What you should do = The required output is a copy of each line in the material below that includes "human".

Given records =
==*==

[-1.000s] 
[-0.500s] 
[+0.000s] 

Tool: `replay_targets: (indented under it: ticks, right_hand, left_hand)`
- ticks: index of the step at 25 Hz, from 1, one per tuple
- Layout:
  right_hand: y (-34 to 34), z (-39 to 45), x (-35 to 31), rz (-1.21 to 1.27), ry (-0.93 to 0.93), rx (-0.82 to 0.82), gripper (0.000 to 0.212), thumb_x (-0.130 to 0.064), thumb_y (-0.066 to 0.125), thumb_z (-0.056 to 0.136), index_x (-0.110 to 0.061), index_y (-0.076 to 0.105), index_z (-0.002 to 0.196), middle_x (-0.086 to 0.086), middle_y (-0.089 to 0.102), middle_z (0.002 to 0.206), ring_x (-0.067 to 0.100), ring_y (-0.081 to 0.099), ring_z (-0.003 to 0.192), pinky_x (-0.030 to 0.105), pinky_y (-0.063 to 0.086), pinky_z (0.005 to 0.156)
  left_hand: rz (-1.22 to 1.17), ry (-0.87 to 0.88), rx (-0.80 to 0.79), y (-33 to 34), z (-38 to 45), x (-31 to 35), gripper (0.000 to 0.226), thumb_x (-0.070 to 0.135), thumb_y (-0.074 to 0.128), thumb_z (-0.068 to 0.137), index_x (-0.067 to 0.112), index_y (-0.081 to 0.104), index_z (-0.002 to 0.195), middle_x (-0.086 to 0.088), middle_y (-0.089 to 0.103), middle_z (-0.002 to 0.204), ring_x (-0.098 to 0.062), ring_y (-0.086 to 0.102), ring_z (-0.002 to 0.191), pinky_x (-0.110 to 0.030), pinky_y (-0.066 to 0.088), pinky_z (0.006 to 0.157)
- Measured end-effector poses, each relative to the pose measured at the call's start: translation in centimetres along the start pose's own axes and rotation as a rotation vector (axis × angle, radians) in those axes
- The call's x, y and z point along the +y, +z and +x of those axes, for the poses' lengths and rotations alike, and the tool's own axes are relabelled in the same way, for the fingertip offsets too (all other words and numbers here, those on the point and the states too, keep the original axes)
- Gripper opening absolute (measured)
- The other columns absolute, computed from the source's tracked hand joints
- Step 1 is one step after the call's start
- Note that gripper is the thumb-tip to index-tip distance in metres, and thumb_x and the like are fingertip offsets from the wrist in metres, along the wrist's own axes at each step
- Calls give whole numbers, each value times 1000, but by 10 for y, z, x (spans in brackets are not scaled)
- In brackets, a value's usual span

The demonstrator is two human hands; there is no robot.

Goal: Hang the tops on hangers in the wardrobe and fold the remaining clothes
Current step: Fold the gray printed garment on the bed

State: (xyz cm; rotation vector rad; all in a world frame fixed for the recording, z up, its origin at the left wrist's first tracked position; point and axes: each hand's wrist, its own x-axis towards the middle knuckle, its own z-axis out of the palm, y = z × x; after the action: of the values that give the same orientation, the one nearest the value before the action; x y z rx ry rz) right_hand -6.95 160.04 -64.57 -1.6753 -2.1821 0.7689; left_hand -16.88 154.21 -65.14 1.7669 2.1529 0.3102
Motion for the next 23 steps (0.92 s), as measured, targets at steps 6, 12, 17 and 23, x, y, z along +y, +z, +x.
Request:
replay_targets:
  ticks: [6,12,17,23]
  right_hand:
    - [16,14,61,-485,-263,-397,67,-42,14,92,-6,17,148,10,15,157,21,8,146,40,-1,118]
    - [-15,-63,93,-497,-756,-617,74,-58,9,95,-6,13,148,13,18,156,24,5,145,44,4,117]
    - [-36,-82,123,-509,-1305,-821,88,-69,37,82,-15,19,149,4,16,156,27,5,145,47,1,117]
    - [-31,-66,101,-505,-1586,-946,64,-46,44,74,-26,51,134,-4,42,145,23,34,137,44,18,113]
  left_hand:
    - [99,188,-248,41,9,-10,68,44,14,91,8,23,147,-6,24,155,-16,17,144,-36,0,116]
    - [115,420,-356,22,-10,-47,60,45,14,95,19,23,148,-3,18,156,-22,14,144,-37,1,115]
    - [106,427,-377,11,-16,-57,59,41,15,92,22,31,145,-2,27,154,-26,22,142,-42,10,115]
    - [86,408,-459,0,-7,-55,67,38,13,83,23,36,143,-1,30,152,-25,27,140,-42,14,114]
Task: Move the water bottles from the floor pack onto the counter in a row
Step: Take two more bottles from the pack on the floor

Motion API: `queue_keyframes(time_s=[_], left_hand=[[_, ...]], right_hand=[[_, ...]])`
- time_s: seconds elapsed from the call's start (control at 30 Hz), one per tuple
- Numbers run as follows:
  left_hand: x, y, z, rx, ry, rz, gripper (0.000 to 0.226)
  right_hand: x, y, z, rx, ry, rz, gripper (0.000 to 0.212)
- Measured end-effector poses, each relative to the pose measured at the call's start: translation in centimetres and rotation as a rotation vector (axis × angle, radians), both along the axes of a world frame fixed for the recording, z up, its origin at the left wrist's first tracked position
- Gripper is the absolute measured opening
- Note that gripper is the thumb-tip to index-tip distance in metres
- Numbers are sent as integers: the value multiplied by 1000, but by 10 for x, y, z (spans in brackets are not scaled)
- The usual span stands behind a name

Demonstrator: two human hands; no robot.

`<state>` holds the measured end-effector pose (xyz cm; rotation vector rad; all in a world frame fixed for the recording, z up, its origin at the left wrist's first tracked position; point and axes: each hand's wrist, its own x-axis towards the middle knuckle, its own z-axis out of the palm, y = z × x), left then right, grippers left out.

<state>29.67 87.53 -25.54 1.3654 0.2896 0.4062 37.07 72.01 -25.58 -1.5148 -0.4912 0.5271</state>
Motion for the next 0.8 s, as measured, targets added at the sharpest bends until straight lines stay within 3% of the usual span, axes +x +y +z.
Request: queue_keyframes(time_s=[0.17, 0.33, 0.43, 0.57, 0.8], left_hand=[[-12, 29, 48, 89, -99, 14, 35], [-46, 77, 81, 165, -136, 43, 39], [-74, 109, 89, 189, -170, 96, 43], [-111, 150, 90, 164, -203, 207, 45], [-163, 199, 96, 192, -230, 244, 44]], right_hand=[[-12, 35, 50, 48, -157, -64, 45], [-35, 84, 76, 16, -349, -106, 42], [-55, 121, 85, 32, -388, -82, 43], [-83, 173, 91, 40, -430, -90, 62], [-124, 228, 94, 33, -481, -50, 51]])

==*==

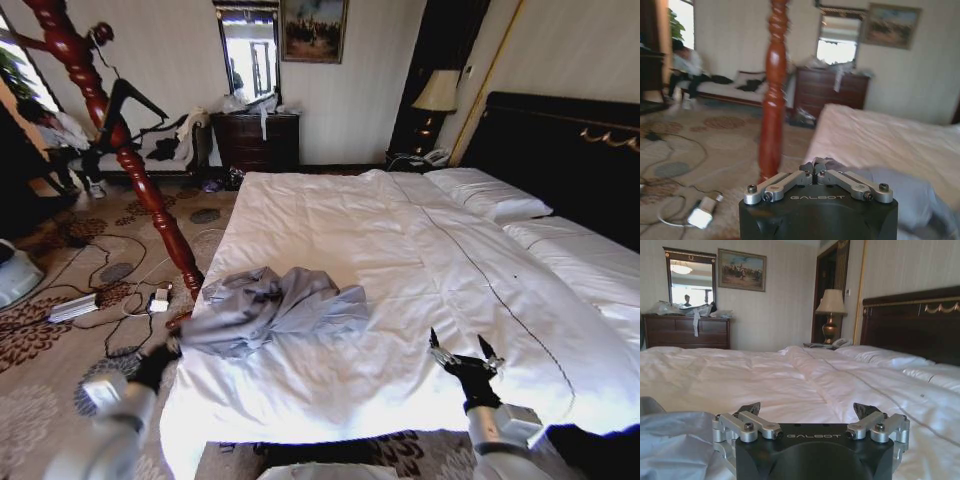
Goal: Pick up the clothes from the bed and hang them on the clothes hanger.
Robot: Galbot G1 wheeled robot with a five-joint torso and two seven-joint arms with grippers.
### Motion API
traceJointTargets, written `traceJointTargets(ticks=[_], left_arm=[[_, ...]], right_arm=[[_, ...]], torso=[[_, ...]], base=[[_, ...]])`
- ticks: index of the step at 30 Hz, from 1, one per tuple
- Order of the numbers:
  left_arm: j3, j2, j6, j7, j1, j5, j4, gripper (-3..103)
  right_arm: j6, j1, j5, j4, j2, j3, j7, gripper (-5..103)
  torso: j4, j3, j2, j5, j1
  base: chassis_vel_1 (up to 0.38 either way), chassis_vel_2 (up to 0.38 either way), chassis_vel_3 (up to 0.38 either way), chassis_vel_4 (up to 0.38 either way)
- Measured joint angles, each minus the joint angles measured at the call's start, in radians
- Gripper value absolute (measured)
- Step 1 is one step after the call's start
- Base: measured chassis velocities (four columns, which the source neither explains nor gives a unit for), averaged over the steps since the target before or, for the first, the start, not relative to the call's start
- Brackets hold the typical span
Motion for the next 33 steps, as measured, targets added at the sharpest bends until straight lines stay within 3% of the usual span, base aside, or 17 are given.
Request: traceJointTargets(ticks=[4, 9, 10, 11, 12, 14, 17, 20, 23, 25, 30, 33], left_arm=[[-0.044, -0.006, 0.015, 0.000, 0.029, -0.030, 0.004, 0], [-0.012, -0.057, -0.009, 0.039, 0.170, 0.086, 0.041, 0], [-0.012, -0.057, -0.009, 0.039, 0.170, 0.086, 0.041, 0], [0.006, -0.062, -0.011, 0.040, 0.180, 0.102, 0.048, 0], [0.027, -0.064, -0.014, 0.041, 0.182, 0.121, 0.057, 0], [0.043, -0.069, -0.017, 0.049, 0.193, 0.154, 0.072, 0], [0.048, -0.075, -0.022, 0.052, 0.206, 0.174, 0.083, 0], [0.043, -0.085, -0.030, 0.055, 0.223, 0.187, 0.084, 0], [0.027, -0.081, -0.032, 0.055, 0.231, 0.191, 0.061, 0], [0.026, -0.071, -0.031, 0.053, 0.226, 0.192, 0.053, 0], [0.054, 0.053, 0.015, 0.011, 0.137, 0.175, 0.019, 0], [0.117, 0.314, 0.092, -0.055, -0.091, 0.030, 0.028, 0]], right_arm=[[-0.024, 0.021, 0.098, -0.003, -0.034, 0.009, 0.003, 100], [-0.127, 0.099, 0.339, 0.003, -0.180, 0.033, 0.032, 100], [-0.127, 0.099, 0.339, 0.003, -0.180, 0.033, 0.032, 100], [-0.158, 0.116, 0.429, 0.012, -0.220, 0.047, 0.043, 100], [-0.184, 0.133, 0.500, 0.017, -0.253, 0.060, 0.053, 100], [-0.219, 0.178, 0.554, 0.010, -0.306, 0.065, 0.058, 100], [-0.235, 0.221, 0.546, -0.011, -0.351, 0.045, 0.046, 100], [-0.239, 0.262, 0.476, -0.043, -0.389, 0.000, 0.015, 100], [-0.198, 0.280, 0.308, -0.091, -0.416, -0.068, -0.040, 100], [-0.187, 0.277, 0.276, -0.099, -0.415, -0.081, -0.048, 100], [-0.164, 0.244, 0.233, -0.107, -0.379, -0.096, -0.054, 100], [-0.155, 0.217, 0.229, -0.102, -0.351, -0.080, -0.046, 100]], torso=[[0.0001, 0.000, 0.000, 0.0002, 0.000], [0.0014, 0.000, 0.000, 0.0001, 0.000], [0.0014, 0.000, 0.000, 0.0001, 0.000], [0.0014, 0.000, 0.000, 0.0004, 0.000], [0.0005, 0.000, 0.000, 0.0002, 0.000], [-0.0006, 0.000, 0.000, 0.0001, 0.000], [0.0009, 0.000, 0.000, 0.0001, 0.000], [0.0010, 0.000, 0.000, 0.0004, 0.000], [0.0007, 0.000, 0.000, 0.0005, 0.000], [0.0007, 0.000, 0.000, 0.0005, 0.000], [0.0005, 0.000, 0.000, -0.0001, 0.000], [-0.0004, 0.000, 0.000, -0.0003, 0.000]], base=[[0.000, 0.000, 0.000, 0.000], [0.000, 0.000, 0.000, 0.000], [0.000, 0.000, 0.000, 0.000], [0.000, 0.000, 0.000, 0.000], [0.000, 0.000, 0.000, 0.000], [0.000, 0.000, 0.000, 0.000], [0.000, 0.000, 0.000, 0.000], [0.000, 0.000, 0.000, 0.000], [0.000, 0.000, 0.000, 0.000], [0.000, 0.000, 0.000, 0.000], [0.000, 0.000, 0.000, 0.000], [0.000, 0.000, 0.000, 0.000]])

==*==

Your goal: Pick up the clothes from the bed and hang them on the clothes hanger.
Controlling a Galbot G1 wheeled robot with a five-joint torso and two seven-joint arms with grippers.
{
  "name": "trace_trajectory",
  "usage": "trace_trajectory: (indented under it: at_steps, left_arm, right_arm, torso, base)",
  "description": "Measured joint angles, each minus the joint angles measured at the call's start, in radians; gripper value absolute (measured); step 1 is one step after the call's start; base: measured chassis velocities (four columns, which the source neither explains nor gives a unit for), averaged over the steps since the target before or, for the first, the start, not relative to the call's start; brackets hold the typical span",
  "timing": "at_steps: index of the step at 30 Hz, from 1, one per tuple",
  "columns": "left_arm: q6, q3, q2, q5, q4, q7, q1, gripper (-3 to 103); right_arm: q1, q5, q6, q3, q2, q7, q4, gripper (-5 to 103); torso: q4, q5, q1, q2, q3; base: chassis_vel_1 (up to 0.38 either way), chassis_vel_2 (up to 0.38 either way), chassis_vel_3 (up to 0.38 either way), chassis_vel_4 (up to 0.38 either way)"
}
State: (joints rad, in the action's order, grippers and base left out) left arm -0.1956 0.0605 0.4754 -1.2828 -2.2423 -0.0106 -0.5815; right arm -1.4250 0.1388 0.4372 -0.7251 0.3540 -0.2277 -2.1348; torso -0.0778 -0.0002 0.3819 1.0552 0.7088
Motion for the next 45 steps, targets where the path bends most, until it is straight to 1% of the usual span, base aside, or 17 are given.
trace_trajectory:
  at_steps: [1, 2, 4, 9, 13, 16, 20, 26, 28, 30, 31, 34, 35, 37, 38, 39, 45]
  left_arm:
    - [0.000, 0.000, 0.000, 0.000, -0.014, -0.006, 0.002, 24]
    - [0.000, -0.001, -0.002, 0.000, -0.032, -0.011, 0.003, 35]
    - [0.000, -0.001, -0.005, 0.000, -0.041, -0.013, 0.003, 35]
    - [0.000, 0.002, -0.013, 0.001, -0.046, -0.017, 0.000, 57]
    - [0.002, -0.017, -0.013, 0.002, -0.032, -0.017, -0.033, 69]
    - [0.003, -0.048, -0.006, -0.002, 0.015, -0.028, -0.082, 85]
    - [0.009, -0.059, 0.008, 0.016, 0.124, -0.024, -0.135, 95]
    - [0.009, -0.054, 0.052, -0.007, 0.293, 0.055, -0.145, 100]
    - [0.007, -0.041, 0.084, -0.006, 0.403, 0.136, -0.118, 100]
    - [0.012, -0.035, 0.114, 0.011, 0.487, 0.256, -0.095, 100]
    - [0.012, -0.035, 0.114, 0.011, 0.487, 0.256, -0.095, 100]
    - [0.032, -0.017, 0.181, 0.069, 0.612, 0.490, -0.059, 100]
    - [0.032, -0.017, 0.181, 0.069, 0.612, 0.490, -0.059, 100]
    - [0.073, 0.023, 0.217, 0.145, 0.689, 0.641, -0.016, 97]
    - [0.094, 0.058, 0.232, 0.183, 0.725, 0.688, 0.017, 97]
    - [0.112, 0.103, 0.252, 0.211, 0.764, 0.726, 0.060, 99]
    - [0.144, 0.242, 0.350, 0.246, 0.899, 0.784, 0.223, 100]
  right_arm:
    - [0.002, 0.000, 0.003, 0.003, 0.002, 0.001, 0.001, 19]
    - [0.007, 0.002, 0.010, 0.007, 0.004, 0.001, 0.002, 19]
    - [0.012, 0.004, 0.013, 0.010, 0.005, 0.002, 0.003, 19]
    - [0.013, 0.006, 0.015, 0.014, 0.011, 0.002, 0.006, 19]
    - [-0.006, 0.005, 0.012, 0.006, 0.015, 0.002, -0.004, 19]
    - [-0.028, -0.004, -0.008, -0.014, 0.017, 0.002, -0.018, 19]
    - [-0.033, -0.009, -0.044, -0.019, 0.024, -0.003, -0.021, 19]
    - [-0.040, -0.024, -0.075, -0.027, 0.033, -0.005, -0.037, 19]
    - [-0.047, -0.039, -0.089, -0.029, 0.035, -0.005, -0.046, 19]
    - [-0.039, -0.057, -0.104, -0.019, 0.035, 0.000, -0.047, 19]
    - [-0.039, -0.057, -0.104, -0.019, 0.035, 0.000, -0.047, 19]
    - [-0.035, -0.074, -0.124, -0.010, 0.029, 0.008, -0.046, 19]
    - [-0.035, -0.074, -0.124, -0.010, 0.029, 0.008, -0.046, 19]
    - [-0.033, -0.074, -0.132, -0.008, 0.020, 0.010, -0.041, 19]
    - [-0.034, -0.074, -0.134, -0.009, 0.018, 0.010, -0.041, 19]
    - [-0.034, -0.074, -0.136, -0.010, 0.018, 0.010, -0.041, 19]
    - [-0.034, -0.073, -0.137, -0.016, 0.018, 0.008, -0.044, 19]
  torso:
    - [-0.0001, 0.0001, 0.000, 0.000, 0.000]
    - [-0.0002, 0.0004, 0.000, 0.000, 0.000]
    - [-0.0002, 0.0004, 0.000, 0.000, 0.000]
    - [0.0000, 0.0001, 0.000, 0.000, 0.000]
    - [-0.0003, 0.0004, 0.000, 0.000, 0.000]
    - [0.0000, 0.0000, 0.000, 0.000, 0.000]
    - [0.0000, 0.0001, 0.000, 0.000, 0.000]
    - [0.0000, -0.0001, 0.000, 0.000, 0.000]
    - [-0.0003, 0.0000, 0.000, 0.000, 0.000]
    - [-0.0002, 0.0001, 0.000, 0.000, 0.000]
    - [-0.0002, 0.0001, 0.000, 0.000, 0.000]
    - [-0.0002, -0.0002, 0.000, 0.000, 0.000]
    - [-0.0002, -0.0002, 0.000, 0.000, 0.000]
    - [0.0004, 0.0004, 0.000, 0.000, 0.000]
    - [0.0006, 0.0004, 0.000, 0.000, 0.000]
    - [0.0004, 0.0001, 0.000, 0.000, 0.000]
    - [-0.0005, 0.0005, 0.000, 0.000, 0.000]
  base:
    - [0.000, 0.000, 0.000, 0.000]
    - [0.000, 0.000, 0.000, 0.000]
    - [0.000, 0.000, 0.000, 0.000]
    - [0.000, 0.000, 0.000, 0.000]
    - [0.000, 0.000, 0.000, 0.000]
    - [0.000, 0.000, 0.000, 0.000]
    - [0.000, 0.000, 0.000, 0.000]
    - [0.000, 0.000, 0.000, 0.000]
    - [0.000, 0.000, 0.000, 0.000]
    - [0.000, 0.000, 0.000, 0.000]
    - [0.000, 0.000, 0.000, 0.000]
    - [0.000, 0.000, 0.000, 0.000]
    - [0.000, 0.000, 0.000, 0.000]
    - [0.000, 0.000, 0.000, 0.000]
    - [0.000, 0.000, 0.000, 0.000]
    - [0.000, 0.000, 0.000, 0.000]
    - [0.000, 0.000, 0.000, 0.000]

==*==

Output =
The demonstrator is two human hands; there is no robot.
Demonstrator: two human hands; no robot.

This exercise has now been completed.